Stored data:
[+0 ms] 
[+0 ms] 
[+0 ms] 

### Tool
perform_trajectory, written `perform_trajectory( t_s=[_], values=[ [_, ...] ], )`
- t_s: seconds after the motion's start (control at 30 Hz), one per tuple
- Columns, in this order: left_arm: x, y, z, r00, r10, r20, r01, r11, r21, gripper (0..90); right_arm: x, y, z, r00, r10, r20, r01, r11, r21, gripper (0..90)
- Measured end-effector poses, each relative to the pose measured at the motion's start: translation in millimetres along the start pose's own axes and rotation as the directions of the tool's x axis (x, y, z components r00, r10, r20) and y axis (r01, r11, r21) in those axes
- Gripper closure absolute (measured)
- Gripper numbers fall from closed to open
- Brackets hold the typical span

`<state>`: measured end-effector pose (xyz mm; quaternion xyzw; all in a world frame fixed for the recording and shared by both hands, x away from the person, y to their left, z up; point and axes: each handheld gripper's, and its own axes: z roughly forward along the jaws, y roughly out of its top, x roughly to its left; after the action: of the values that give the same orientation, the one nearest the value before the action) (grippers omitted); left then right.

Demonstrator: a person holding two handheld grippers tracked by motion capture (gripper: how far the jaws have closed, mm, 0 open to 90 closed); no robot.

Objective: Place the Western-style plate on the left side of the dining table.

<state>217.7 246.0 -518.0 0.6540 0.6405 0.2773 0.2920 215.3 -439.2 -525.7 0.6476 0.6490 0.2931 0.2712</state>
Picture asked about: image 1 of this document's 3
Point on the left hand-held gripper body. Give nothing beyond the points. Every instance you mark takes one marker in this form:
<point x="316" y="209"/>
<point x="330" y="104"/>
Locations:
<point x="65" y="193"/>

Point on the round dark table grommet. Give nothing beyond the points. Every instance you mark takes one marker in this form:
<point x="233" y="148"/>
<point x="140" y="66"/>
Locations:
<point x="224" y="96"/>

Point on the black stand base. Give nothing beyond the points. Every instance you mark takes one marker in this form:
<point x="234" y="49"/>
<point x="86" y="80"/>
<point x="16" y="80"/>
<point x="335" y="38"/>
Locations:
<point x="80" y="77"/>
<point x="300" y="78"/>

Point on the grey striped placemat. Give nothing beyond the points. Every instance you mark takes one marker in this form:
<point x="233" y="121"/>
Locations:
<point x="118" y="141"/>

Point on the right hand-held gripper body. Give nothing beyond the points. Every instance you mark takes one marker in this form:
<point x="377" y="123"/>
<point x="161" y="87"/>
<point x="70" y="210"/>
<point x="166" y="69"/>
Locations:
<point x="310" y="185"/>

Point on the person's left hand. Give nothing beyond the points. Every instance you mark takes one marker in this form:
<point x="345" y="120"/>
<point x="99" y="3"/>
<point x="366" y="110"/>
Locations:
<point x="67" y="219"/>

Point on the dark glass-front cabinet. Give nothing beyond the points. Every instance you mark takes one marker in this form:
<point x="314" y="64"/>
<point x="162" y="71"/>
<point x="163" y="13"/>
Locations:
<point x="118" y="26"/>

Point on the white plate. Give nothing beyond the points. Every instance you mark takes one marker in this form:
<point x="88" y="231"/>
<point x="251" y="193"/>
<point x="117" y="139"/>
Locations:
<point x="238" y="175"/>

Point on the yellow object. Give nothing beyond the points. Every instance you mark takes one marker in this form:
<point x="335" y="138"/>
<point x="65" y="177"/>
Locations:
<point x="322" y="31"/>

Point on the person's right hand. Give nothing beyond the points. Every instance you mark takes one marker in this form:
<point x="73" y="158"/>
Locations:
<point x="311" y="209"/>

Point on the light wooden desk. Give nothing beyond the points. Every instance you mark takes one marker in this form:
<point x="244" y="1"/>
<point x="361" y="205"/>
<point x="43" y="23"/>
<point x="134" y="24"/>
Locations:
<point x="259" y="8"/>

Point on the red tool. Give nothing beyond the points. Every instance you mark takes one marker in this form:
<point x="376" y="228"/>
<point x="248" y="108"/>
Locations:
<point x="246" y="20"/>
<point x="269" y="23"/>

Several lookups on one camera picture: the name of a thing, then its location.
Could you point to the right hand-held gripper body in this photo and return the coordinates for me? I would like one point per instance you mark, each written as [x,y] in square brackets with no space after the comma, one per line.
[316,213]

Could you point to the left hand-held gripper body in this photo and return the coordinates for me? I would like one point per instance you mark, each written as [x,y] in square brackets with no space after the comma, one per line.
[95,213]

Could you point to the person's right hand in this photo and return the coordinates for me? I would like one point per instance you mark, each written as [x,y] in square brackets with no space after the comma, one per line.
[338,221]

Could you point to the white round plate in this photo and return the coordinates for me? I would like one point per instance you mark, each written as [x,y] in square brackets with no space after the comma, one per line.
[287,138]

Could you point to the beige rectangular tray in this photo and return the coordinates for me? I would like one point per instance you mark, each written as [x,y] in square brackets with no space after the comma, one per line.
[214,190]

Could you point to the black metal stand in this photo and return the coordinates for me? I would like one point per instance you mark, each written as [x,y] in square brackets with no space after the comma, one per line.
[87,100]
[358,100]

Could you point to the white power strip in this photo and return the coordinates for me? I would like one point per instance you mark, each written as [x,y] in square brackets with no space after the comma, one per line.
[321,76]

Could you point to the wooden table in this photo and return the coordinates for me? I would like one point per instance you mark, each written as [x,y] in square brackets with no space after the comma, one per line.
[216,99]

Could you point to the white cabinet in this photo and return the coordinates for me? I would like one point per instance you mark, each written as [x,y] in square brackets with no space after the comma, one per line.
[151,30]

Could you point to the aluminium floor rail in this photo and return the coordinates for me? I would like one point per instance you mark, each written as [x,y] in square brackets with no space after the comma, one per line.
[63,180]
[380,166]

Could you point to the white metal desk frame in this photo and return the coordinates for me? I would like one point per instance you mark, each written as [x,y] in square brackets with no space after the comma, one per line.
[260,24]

ASSIGNMENT: Where does the string "grippers" appear in the records above? Return every line that holds it.

RESPONSE TO THE TASK:
`<state>`: measured end-effector pose (xyz mm; quaternion xyzw; all in a world frame fixed for the recording and shared by both hands, x away from the person, y to their left, z up; point and axes: each handheld gripper's, and its own axes: z roughly forward along the jaws, y roughly out of its top, x roughly to its left; after the action: of the values that give the same orientation, the one nearest the value before the action) (grippers omitted); left then right.
Demonstrator: a person holding two handheld grippers tracked by motion capture (gripper: how far the jaws have closed, mm, 0 open to 90 closed); no robot.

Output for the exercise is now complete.